▶ **Task to carry out**:
Look through the entries below and copy exactly the part that begins with the line containing "segment(query) outlines every" and ends with the line containing "Mark the region of the black object.". Do not copy the pictures.

▶ **Listed records**:
☆ ☆ ☆ ☆ ☆ ☆ ☆

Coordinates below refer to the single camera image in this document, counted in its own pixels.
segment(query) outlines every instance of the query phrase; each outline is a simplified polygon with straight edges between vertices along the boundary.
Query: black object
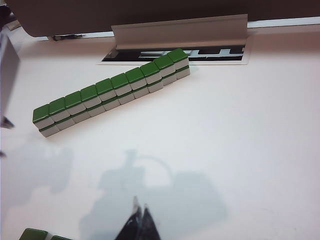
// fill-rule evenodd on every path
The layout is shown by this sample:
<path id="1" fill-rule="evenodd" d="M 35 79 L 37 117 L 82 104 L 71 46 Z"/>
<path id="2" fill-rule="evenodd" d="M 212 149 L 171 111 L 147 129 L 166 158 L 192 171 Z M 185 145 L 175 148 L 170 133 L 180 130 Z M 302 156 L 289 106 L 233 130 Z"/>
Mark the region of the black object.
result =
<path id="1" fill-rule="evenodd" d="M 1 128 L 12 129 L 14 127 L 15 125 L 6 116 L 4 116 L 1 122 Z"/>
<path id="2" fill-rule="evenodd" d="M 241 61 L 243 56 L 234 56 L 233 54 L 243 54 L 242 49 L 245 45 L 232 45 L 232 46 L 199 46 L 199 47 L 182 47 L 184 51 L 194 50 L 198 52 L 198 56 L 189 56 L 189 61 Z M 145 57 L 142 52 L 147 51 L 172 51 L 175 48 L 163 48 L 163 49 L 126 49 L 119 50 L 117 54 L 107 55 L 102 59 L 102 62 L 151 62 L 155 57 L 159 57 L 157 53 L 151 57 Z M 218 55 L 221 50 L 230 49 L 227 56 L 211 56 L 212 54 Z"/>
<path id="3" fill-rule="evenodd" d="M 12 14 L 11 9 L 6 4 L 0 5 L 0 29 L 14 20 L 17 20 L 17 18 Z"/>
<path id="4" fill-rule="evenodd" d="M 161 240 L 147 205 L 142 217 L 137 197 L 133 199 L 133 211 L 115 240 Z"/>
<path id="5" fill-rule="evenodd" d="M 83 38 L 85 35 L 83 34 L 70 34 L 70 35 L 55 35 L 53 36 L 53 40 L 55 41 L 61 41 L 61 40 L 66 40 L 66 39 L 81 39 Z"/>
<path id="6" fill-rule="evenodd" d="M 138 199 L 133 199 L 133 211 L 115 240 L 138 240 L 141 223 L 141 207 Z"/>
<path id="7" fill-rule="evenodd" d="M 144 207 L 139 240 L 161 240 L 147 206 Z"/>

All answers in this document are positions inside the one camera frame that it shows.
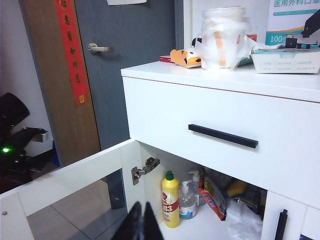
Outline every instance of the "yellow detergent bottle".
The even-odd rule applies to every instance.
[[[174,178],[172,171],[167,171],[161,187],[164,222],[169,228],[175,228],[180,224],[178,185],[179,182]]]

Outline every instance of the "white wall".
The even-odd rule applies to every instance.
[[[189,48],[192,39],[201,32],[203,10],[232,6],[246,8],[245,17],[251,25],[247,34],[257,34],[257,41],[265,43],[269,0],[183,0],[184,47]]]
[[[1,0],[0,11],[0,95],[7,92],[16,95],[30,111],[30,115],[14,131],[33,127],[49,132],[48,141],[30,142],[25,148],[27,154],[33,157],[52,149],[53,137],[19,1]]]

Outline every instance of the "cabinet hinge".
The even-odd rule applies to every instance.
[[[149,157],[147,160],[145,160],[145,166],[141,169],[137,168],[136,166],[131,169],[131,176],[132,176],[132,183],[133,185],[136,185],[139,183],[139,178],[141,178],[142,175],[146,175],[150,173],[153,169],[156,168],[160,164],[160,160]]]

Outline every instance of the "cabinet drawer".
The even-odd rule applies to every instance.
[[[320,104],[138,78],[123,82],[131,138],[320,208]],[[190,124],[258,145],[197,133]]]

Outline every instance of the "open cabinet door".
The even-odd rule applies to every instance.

☆ ☆ ☆ ☆ ☆ ☆ ☆

▶ **Answer below**:
segment(query) outlines every instance of the query phrase; each outline is a simplified polygon with straight edges between vertices along the boundary.
Query: black object
// fill-rule evenodd on every path
The layout is shown by this sample:
<path id="1" fill-rule="evenodd" d="M 35 79 L 37 117 L 82 104 L 71 46 Z"/>
<path id="2" fill-rule="evenodd" d="M 212 149 L 171 111 L 147 129 L 166 158 L 192 171 Z M 185 145 L 175 148 L 170 133 L 180 130 Z M 302 156 L 289 106 L 233 130 Z"/>
Mark the region of the black object.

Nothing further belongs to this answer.